What is needed: Search the entries for the word "requests" and pull out each line that has it.

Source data
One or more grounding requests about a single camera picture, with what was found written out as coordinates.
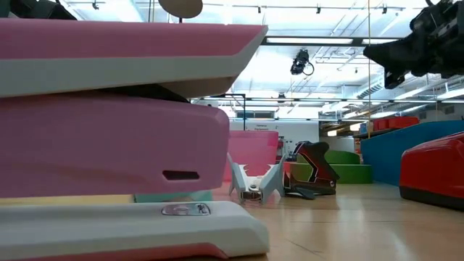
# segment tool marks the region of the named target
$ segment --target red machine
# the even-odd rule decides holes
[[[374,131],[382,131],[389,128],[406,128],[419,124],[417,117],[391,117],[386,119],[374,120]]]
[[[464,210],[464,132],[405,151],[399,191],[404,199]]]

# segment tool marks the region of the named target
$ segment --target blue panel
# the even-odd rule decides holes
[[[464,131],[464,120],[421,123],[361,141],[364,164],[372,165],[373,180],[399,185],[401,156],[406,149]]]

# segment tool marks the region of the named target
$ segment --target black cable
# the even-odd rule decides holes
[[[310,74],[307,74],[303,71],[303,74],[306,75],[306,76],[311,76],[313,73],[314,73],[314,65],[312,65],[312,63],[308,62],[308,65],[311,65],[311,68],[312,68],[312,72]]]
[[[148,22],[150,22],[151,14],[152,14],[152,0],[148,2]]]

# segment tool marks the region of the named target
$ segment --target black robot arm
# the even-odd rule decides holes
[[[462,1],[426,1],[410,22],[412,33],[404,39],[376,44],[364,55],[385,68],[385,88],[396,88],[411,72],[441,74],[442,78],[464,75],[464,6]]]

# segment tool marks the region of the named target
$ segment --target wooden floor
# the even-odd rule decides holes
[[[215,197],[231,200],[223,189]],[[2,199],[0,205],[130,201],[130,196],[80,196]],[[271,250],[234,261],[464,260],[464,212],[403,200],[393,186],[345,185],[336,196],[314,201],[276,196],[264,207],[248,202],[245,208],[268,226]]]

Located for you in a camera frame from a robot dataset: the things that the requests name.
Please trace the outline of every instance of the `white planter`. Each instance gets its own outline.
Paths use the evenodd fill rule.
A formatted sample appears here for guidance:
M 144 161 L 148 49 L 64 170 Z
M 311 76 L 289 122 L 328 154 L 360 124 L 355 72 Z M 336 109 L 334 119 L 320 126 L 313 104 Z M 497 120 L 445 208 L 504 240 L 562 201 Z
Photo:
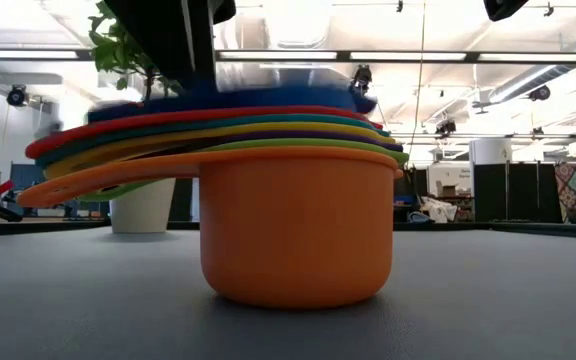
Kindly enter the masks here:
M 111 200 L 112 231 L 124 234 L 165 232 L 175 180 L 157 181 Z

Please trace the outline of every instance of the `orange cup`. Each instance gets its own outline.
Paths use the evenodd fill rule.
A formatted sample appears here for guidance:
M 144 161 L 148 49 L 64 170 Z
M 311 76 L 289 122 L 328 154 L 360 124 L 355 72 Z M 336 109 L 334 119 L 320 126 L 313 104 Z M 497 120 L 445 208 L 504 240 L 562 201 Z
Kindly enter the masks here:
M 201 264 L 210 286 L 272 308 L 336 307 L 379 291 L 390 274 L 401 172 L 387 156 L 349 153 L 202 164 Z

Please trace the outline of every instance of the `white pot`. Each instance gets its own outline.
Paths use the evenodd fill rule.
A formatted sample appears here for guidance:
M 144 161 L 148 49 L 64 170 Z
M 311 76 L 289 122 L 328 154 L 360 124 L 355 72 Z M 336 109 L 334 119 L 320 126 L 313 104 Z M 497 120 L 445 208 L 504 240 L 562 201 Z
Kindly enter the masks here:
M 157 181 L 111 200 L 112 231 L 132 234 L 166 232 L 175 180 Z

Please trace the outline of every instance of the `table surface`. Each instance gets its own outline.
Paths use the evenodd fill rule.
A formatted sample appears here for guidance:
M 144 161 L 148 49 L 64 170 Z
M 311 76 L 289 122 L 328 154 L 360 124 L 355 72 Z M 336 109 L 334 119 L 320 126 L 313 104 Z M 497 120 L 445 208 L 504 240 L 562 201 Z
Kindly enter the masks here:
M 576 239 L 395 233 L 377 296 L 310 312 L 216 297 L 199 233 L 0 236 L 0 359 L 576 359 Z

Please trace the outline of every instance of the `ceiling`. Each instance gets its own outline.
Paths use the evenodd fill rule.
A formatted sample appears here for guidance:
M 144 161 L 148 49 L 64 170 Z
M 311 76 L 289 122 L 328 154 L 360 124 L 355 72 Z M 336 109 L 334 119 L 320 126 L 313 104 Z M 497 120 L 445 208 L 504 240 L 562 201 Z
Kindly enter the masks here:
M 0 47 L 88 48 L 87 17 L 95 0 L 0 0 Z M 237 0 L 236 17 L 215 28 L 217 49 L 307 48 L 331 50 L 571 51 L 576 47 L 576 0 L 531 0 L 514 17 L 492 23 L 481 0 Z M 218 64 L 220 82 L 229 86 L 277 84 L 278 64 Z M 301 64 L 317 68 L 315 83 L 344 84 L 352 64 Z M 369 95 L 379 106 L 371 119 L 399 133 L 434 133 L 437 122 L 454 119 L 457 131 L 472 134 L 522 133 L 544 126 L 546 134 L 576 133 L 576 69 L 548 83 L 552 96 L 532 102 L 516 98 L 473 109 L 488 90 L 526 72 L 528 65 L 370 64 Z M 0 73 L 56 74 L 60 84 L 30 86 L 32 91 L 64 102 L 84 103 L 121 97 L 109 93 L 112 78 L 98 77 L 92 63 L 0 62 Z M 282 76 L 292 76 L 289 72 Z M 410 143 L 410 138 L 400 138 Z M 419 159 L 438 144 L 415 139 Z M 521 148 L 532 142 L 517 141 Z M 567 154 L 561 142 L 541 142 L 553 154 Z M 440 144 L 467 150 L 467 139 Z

Task result:
One or more grounding requests about a single camera picture, with what was found written out as coordinates.
Located for you in a camera frame from a robot dataset: the things that the requests name.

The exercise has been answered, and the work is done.